- _Requirement_
This exercise calls for every line of the data below with the string "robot" in it.

- _Supplied material_
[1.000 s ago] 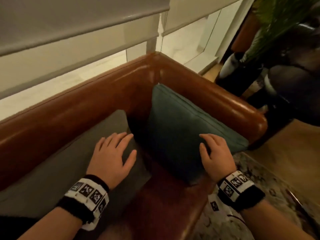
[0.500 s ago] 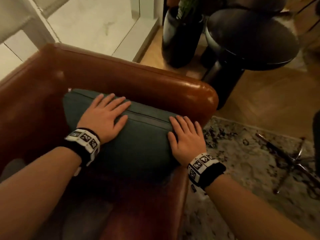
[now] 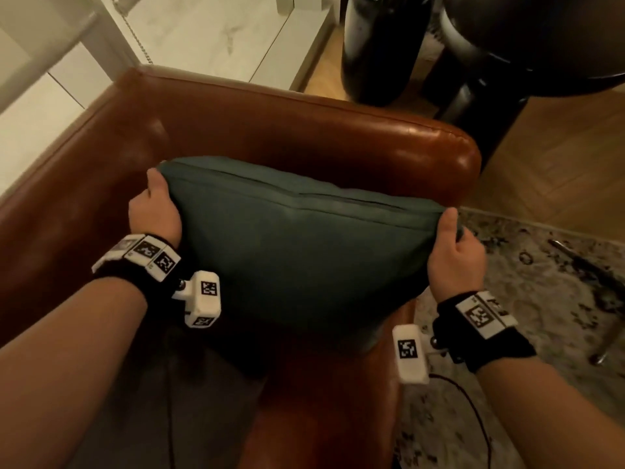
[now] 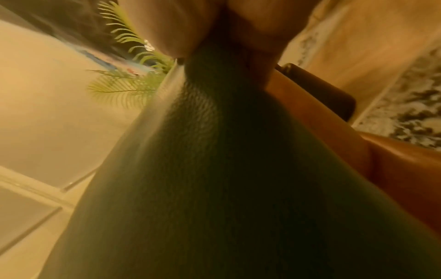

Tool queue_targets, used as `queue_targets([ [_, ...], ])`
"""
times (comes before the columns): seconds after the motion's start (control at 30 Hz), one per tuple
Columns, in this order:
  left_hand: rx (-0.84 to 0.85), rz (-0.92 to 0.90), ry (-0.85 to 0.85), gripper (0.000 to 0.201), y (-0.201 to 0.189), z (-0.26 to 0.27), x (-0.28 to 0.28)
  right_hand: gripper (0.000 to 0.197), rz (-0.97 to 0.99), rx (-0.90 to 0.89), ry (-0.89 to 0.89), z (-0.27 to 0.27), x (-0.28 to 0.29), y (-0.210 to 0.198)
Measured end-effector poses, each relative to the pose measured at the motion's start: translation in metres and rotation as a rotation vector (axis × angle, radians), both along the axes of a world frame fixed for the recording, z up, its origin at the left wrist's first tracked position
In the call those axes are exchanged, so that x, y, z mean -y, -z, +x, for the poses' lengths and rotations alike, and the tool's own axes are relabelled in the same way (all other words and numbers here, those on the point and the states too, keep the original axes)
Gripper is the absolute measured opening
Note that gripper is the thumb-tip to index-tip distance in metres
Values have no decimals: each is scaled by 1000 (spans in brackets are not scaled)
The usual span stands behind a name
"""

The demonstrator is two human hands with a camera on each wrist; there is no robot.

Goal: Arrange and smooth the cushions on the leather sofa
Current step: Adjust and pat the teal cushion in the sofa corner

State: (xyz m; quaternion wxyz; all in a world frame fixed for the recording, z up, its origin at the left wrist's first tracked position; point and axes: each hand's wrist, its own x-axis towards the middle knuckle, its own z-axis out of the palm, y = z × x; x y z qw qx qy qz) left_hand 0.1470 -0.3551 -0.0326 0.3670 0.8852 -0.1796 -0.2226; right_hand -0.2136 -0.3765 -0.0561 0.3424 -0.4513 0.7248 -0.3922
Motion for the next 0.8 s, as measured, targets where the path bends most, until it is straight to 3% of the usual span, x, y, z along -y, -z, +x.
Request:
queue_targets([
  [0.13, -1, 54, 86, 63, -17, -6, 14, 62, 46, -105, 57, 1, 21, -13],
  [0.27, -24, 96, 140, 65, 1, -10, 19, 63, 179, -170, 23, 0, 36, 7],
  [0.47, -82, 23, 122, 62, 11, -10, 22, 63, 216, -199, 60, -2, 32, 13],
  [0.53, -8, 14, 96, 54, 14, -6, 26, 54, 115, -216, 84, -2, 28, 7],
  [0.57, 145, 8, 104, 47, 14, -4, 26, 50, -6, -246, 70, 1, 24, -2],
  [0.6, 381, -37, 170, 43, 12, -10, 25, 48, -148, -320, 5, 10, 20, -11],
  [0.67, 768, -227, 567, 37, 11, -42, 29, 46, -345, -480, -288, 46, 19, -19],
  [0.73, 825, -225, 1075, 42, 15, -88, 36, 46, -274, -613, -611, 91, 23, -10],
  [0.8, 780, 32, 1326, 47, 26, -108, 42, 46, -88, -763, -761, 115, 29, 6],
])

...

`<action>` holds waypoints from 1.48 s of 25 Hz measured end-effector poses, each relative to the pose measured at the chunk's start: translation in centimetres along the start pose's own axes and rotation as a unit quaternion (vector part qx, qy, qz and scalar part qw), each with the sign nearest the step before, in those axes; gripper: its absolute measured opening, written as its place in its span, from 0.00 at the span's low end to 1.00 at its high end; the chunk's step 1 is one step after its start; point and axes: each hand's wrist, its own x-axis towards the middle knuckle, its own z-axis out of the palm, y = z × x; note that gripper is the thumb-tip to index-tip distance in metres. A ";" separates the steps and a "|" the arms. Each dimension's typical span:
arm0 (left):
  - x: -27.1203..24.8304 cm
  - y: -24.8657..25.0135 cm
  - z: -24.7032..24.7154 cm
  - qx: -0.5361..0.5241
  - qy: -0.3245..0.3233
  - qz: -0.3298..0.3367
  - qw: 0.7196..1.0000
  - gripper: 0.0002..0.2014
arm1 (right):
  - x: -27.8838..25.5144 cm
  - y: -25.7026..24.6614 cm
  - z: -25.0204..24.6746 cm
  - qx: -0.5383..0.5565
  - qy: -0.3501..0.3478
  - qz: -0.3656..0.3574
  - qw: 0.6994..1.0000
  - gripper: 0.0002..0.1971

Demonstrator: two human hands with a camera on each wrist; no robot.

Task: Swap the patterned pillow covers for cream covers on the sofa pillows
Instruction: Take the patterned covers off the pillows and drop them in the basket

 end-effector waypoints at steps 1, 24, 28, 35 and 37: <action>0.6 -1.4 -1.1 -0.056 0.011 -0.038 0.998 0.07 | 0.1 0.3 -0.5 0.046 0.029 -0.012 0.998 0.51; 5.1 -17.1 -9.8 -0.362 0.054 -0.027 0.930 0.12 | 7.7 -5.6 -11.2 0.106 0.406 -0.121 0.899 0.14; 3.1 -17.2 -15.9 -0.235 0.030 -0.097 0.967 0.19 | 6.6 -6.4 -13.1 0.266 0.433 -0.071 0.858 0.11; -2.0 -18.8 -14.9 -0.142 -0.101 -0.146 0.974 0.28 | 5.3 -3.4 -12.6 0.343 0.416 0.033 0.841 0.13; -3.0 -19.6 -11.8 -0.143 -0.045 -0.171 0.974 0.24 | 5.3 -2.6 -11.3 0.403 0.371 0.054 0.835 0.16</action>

- _Answer box_
The demonstrator is two human hands with a camera on each wrist; there is no robot.
Demonstrator: two human hands with a camera on each wrist; no robot.

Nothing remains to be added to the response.